После смены места жительства, карьерного статуса и внешнего вида, Аркадий Игнатьевич был вынужден заменить и висящую на шее старую потёртую амулетную верёвочку, портящую весь его новый имидж, на презентабельную цепочку из белого золота. Аркадий Игнатьевич был неравнодушен к белому цвету по двум причинам. Во-первых, белый цвет хорошо отражал от его тела обжигающее африканское солнце, а во-вторых, этот цвет напоминал ему далёкую заснеженную Родину. Кстати, тосковал он по ней в специальной комнате, оборудованной снегомашиной, перерабатываемой воду в снег. Интерьер этой немаленькой комнаты воплощал идею сказочного леса, посредине которого стояла самая настоящая русская печь. Именно в этой комнате Аркадий Игнатьевич и снимал с себя навалившуюся на него ностальгическую грусть. Он, словно Емеля, разваливался на этой тёплой печи и, посасывая из бутылочки холодненькую водочку под звучащую из динамиков негромкую запись гармошки, часами смотрел на медленно опускающиеся вокруг него крупные хлопья снега. Иногда его, разогретая водочкой, душа не успокаивалась и, желая петь, переносила раскачивающееся из стороны в сторону тело Аркадия Игнатьевича в летний сад. Точнее, это был не сад, а самая настоящая берёзовая роща, растущая в стеклянной оранжерее. Здесь он мог вдоволь пообниматься с берёзкой и послушать трель соловьёв.

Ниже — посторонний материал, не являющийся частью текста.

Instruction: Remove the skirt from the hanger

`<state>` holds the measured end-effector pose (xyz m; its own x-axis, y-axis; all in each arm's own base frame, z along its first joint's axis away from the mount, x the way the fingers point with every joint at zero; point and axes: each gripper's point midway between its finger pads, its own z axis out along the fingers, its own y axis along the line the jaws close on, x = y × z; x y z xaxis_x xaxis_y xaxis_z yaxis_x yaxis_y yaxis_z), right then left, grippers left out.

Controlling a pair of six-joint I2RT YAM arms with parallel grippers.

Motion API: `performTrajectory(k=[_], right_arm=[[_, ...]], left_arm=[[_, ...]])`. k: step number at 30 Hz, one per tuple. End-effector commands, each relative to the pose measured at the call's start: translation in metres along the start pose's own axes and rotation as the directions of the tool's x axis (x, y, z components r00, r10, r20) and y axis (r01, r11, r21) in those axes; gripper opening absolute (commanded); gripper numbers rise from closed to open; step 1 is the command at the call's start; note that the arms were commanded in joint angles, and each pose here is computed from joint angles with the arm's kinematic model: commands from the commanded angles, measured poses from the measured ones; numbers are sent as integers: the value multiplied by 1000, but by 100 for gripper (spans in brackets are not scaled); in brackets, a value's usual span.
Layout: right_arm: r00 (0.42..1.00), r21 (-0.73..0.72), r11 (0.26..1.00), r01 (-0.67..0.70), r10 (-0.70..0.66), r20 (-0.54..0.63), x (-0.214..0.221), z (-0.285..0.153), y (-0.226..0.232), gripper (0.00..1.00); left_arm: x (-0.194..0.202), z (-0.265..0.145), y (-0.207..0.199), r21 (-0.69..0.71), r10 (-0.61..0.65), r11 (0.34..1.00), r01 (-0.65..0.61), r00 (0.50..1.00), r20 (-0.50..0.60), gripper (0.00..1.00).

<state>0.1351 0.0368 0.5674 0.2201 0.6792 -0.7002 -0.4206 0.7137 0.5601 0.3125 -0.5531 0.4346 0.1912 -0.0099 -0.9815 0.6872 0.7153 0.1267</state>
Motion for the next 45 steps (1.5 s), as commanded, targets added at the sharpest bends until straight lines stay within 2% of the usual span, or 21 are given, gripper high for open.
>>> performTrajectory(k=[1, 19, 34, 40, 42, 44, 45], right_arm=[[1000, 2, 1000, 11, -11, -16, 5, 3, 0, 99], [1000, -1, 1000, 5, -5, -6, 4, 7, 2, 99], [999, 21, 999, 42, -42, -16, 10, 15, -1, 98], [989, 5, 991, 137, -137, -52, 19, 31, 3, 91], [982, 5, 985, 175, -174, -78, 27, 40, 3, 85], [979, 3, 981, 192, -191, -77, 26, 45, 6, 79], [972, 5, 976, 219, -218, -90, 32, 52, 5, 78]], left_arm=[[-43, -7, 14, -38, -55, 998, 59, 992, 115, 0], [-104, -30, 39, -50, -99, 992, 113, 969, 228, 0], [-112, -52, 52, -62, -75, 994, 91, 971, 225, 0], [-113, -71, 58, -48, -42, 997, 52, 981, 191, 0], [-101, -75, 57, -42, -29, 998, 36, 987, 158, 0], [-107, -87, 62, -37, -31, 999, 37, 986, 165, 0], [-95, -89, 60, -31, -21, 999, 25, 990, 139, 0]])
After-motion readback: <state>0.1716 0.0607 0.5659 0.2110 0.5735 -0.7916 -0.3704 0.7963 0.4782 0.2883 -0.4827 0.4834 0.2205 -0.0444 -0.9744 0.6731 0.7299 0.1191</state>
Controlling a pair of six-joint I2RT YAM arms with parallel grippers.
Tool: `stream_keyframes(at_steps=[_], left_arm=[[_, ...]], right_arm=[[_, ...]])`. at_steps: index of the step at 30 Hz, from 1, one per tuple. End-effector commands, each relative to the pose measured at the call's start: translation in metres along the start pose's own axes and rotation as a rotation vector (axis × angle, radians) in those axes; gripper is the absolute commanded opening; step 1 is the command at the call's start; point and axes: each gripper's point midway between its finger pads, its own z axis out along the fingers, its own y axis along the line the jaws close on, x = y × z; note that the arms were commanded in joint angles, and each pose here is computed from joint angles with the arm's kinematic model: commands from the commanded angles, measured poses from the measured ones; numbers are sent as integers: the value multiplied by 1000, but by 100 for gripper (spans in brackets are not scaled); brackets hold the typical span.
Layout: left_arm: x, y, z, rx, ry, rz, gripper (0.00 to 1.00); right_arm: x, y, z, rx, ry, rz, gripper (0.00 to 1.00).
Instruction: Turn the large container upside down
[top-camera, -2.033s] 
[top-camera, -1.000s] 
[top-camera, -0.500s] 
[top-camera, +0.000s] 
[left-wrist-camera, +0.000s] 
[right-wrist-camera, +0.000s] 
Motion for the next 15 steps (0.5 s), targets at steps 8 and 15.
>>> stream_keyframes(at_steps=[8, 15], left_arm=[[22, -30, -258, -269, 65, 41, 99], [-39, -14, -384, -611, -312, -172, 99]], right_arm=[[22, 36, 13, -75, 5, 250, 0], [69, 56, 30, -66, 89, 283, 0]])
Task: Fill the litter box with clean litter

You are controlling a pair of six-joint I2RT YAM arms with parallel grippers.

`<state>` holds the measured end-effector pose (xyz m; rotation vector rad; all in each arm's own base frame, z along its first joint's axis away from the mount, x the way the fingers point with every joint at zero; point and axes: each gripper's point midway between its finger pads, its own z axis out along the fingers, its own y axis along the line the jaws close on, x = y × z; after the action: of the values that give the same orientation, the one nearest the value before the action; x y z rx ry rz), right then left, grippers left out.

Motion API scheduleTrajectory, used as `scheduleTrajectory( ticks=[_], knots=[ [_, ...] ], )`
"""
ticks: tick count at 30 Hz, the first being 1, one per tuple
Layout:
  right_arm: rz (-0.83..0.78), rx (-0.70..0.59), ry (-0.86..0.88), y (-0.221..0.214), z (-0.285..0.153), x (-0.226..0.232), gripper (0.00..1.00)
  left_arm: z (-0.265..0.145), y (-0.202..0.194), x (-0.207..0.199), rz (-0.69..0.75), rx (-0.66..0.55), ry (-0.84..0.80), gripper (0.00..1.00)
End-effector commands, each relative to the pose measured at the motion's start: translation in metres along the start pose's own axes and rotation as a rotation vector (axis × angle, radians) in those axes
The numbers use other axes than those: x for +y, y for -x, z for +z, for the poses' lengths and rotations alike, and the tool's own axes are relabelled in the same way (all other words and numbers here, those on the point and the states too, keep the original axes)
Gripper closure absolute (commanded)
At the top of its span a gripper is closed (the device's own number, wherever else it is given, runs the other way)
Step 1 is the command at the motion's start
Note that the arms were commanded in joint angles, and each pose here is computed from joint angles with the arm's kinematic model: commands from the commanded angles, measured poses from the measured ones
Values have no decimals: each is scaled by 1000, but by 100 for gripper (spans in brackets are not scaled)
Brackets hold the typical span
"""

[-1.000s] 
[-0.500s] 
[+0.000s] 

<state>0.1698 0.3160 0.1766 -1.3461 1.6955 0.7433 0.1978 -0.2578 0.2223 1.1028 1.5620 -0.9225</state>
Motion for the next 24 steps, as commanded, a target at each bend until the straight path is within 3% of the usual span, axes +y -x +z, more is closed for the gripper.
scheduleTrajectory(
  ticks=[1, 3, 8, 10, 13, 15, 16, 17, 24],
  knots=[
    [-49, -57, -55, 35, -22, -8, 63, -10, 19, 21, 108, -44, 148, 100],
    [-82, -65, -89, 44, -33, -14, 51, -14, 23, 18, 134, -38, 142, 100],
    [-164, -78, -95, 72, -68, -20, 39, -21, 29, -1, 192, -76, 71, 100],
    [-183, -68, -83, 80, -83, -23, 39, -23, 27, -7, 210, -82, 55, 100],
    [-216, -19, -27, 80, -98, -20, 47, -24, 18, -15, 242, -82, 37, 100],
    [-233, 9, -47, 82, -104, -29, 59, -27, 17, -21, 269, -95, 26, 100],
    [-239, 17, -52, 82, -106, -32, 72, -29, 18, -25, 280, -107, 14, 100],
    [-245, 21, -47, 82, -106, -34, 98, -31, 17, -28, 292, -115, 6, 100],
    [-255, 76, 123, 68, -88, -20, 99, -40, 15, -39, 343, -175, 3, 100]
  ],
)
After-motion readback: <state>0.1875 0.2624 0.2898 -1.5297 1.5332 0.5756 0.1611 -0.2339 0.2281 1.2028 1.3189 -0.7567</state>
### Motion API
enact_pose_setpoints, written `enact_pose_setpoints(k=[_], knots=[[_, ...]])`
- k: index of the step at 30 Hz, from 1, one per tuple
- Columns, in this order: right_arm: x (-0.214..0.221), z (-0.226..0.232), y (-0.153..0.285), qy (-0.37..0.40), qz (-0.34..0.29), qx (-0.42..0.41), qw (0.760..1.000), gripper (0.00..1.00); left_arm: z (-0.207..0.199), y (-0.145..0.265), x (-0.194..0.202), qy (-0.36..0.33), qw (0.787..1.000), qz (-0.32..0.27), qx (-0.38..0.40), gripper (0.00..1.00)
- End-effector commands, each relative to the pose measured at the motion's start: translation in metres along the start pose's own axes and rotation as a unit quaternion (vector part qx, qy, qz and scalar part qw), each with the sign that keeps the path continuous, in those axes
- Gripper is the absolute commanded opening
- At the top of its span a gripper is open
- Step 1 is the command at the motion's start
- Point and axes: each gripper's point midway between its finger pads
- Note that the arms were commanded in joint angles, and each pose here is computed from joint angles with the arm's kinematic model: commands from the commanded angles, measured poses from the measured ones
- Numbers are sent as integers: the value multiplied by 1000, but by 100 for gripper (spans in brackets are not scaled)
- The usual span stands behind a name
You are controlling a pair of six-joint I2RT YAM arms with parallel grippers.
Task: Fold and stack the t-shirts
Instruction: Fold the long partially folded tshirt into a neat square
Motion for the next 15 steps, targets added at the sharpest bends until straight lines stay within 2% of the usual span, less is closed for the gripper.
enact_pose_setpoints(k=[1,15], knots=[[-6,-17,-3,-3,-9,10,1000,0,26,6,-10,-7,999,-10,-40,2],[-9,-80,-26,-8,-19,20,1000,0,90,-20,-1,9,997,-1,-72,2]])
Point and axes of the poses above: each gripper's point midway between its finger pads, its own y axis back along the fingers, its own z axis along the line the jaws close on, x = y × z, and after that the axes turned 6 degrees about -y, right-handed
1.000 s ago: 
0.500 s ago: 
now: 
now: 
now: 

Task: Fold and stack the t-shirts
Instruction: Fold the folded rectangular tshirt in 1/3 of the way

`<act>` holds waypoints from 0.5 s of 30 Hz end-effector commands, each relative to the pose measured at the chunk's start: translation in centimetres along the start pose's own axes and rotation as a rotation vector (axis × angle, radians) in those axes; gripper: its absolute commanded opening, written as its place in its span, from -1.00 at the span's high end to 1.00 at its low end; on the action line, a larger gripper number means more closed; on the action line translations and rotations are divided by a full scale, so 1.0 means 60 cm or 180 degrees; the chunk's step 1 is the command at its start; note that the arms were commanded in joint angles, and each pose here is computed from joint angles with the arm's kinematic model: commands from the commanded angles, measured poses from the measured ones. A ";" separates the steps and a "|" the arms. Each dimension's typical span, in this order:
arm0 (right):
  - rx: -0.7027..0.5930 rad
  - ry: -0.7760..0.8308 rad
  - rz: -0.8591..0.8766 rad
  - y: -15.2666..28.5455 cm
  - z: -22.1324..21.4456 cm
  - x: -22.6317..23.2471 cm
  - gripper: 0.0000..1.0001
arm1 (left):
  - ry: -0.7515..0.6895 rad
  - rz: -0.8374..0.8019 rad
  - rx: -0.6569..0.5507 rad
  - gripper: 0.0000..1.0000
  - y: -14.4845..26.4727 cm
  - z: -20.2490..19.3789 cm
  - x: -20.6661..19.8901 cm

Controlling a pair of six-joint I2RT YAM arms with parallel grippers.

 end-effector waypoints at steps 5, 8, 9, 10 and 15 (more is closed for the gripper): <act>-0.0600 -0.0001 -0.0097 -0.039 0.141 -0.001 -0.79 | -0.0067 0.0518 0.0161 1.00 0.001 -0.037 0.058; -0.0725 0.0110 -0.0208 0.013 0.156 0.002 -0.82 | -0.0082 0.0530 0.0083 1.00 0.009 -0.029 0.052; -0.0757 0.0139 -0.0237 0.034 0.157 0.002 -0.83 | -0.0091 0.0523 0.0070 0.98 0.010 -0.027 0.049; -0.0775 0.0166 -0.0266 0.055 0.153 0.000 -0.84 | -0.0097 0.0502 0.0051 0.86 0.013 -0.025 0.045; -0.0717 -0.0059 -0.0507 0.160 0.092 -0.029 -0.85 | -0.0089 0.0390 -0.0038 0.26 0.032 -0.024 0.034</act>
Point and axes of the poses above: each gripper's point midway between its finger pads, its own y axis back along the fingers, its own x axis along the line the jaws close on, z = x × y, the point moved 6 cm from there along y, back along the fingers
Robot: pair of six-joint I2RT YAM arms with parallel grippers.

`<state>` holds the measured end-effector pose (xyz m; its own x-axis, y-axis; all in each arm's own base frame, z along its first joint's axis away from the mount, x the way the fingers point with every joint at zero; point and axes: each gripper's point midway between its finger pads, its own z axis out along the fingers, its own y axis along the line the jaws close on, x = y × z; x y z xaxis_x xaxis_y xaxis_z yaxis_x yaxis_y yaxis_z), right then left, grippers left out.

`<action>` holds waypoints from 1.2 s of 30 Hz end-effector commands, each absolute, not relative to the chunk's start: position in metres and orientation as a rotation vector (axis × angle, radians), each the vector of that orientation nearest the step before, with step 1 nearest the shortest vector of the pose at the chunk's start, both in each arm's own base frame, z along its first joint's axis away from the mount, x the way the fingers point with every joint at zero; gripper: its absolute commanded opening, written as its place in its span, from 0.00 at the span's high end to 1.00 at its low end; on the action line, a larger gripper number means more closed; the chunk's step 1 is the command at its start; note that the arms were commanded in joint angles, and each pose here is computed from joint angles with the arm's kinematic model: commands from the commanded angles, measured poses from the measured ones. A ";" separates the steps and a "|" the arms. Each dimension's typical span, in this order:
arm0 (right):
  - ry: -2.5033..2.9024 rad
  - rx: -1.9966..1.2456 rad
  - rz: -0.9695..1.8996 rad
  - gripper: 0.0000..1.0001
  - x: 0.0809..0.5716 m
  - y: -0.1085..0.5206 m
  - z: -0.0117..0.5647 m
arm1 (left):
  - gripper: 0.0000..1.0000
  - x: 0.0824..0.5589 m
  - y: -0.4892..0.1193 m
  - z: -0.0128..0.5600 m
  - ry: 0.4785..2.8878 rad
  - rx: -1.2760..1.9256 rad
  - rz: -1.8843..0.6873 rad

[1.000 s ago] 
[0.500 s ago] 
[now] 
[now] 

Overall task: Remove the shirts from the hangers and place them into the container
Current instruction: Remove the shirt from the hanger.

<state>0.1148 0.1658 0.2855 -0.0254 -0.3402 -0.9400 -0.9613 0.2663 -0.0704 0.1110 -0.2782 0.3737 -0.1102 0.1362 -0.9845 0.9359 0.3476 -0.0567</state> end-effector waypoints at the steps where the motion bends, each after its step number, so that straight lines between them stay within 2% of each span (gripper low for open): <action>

Слава Богу, подобное состояние он испытывал крайне редко. Переехав на постоянное место жительства в чужую страну, Аркадий Игнатьевич сразу подстраховался от возможной болезненной «акклиматизации» и, окружив себя привычным уютом, не оставил никаких бытовых поводов для тоски. Весь свой дом он обустроил таким образом, чтобы основные места его «обитания» (спальня, кабинет, кухня, гостиная) внешне напоминали интерьер его прежней квартиры. Он даже перевёз из России свою любимую домашнюю утварь: старый кофейник, электрический самовар, шерстяной плед, шторы из спальни, стол с любимым кожаным креслом из кабинета, настенный персидский ковёр из гостиной, маленький круглый журнальный столик с мягкими подушками для игры в «бутылочку». Вся обстановка дома была максимально приближена к оригиналу, за исключением некоторых деталей: новая мебель была сделана не из ДВП, а из красного дерева; ложки с вилками были серебряными, а не мельхиоровыми; посуда была не стеклянная, а фарфоровая. Прежними остались лишь детские бутылочки его домашнего бара, только теперь они заполнялись исключительно пятизвёздочным коньяком, красными французскими винами и зелёным абсентом. Аркадий Игнатьевич считал свой дом маленьким русским островком в бескрайнем песчаном океане Африки, а себя игрушечным «Робинзоном Крузо», для которого на чужбине каждый день недели был ПЯТНИЦЕЙ.